Cousins Center for Psychoneuroimmunology and Department of Psychiatry and Biobehavioral Sciences, University of California, Los Angeles, UCLA Medical Plaza 300, Room 3156, Los Angeles, CA, 90095-7076, USA.
Emotion NeuroimaGinG (EGG)-Lab and Department of Neurology, Max Planck Institute for Cognitive and Brain Sciences, Stephanstrasse 1a, 04103, Leipzig, Germany.
Psychopharmacology (Berl). 2019 Oct;236(10):3063-3079. doi: 10.1007/s00213-019-05326-9. Epub 2019 Jul 29.

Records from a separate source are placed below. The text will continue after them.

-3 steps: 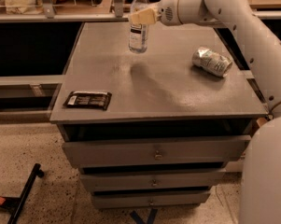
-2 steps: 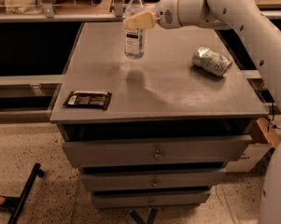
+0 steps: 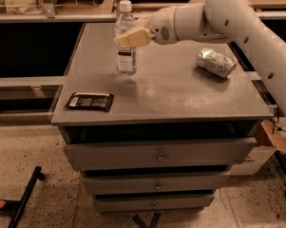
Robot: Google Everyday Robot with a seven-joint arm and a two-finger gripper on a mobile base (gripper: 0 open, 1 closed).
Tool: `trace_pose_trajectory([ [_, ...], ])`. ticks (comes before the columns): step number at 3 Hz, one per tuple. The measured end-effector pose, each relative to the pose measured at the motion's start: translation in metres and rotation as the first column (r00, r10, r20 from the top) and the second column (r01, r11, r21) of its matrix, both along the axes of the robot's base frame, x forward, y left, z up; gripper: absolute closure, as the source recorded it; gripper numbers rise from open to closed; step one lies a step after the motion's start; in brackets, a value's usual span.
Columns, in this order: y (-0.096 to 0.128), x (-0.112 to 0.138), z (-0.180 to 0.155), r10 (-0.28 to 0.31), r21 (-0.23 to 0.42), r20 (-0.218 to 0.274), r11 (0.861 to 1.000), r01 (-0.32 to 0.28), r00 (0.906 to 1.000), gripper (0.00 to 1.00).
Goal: Move blue plastic bottle near rxbar chocolate
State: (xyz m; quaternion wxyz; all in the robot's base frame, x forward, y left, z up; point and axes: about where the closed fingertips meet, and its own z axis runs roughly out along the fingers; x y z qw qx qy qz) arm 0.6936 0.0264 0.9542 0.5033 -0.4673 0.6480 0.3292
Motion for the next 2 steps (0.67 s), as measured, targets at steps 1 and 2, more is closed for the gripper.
trace_pose_trajectory([
  [1,0.018,-0.022,0.001,0.117,0.014,0.058,0.993,-0.118,0.9914,0.81],
  [2,0.032,-0.040,-0.001,0.222,-0.031,0.119,0.975,-0.220,0.9678,0.59],
])
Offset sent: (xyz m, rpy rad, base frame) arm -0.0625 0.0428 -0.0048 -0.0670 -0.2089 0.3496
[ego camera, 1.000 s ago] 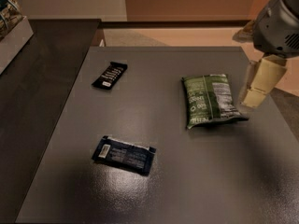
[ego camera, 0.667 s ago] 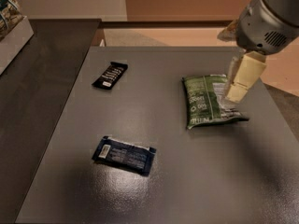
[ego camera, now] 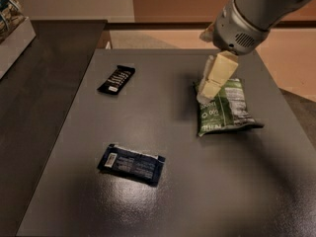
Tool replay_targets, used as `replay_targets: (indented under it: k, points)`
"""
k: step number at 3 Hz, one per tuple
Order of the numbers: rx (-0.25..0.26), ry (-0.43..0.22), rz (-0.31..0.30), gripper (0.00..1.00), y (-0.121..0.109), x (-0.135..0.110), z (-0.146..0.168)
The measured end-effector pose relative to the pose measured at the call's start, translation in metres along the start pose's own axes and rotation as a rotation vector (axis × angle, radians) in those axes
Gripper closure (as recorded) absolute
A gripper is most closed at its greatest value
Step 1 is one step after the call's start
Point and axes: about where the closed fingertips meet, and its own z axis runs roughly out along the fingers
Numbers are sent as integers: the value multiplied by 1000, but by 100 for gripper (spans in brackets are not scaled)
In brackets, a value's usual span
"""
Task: Pick rxbar chocolate
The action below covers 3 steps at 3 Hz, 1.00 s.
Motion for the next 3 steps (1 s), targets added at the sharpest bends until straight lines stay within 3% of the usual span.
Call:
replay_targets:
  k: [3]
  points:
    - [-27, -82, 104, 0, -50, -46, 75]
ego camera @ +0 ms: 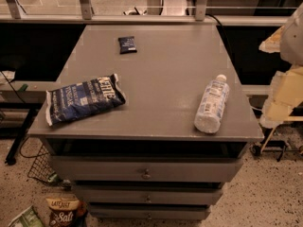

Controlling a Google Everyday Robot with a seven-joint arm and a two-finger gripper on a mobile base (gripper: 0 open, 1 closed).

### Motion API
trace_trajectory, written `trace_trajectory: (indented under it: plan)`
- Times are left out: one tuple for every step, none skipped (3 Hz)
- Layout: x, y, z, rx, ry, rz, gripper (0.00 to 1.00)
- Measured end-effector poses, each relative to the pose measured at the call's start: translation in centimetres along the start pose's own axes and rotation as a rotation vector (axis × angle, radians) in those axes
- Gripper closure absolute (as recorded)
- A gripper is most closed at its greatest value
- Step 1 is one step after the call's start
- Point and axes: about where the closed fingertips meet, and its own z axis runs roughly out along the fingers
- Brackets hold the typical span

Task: Move blue plastic bottle near rxbar blueberry

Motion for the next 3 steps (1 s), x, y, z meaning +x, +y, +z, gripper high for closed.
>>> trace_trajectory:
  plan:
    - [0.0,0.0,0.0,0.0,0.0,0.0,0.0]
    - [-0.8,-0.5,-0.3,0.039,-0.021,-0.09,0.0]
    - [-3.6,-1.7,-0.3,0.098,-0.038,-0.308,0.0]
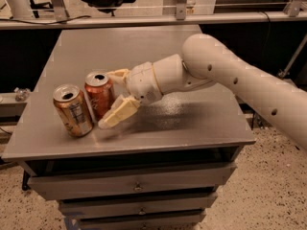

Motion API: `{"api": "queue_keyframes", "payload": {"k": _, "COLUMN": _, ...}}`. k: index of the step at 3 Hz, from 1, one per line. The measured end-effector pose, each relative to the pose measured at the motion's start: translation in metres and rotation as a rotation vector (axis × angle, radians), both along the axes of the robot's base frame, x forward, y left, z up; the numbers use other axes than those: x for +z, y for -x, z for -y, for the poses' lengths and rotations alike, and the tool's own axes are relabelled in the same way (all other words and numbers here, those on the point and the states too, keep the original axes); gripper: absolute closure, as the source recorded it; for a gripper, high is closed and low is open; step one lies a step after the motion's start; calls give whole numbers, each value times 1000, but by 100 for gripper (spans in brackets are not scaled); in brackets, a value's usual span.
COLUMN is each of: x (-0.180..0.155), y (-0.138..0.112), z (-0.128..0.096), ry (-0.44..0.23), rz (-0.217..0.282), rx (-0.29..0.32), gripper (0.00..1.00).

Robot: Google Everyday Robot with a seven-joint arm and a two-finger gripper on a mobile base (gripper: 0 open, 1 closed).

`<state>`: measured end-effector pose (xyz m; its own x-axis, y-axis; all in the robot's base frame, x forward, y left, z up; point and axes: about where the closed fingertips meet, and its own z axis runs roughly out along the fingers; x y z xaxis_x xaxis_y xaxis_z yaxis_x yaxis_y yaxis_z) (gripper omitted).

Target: Move coke can near orange can

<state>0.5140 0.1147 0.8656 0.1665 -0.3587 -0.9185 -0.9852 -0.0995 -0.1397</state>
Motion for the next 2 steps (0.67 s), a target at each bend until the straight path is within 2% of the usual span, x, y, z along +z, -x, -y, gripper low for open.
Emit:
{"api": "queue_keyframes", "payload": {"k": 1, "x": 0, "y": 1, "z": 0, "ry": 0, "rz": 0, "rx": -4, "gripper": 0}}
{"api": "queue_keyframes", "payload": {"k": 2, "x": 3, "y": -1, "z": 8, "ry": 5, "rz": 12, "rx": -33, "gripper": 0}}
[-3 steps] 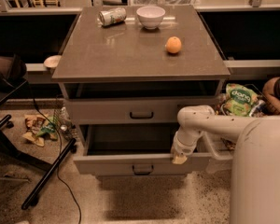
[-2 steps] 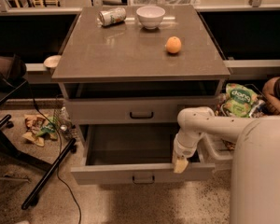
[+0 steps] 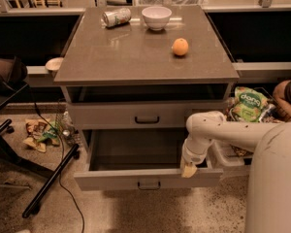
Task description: Open middle drawer
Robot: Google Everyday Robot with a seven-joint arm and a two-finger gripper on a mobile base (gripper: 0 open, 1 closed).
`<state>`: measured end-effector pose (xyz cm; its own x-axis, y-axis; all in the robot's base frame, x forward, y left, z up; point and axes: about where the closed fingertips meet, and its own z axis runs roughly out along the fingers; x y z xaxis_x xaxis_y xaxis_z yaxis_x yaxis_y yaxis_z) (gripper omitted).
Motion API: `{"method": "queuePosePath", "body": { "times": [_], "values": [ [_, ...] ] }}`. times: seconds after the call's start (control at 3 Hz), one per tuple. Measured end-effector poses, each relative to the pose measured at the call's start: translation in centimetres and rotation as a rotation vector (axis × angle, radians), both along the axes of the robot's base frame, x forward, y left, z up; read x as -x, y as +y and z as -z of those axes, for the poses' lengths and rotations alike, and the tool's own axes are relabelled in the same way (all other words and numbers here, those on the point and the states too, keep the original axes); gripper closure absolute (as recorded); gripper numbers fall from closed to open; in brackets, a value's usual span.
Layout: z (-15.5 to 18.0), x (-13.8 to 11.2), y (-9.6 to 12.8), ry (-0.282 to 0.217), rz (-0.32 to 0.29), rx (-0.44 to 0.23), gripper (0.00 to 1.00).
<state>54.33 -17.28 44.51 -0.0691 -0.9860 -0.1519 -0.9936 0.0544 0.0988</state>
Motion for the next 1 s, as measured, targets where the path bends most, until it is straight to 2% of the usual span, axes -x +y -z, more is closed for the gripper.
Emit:
{"method": "queuePosePath", "body": {
  "times": [0.67, 1.0],
  "values": [
    [0.0, 2.7, -0.6, 0.01, 0.062, -0.04, 1.0],
    [0.0, 2.7, -0.5, 0.01, 0.061, -0.04, 1.0]
  ]
}}
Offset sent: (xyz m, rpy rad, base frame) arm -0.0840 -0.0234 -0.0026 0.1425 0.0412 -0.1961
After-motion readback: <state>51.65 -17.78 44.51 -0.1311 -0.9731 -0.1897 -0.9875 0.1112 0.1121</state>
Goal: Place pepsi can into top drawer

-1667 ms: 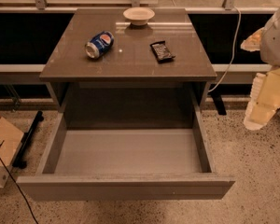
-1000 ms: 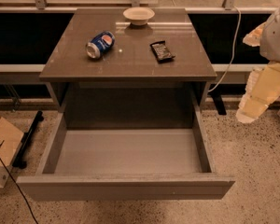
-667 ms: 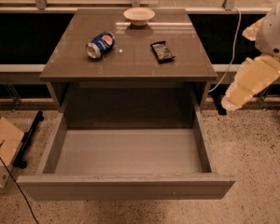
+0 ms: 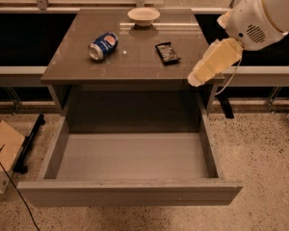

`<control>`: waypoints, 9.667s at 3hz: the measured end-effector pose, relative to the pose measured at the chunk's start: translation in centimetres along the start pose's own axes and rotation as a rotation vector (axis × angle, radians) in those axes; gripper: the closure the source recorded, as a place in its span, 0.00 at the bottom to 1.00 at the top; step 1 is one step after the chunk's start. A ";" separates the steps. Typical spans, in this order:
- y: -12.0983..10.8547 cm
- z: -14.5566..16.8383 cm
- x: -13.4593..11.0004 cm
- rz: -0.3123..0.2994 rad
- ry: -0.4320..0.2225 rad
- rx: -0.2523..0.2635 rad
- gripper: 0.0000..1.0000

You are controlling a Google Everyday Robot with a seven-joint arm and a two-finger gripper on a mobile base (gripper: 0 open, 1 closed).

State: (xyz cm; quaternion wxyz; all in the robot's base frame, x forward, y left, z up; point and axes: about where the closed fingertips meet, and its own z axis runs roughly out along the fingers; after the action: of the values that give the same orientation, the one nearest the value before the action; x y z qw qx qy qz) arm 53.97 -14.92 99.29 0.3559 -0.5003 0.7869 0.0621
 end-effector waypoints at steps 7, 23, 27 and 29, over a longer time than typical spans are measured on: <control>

Social Signal Transduction Theory of Depression is a biologically plausible, multi-level theory that describes neural, physiologic, molecular, and genomic mechanisms that link experiences of social-environmental adversity with internal biological processes that drive depression pathogenesis, maintenance, and recurrence. Central to this theory is the hypothesis that interpersonal stressors involving social threat (e.g., social conflict, evaluation, rejection, isolation, and exclusion) upregulate inflammatory processes that can induce several depressive symptoms, including sad mood, anhedonia, fatigue, psychomotor retardation, and social-behavioral withdrawal. The original article describing this formulation (Psychol Bull 140:774-815, 2014) addressed critical questions involving depression onset and recurrence, as well as why depression is strongly predicted by early life stress and comorbid with anxiety disorders and certain physical disease conditions, such as asthma, rheumatoid arthritis, chronic pain, and cardiovascular disease. Here, we extend the theory to help explain sex differences in depression prevalence, which is a defining feature of this disorder. Central to this extension is research demonstrating that ovarian hormone fluctuations modulate women's susceptibility to stress, brain structure and function, and inflammatory activity and reactivity. These effects are evident at multiple levels and are highly context-dependent, varying as a function of several factors including sex, age, reproductive state, endogenous versus exogenous hormones, and hormone administration mode and dose. Together, these effects help explain why women are at greater risk for developing inflammation-related depressed mood and other neuropsychiatric, neurodevelopmental, and neurodegenerative disorders during the reproductive years, especially for those already at heightened risk for depression or in the midst of a hormonal transition period.
抑郁的社会信号转导理论是一个具有生物学合理性的多层次理论,它描述了将社会环境逆境的体验与驱动抑郁发病、维持和复发的内部生物学过程联系起来的神经、生理、分子和基因组机制。该理论的核心假设是,涉及社会威胁的人际压力源(例如社会冲突、评价、拒绝、隔离和排斥)会上调炎症过程,从而引发几种抑郁症状,包括悲伤情绪、快感缺失、疲劳、精神运动迟缓以及社会行为退缩。描述这一构想的原始文章(Psychol Bull 140:774-815, 2014)涉及到与抑郁发作和复发有关的关键问题,以及为什么抑郁与早期生活压力密切相关,并且与焦虑障碍和某些躯体疾病(如哮喘、类风湿性关节炎、慢性疼痛和心血管疾病)共病。在这里,我们扩展了该理论,以帮助解释抑郁患病率的性别差异,这是该疾病的一个显著特征。这一扩展的核心是研究表明,卵巢激素波动会调节女性对压力、大脑结构和功能以及炎症活动和反应性的易感性。这些影响在多个层面上是明显的,并且高度依赖于上下文,随着几个因素的变化而变化,包括性别、年龄、生殖状态、内源性和外源性激素以及激素给药方式和剂量。总之,这些影响有助于解释为什么女性在生殖期更容易因与炎症相关的抑郁情绪和其他神经精神、神经发育和神经退行性疾病而处于更高的风险中,尤其是那些已经处于更高的抑郁风险中或处于激素过渡阶段的女性。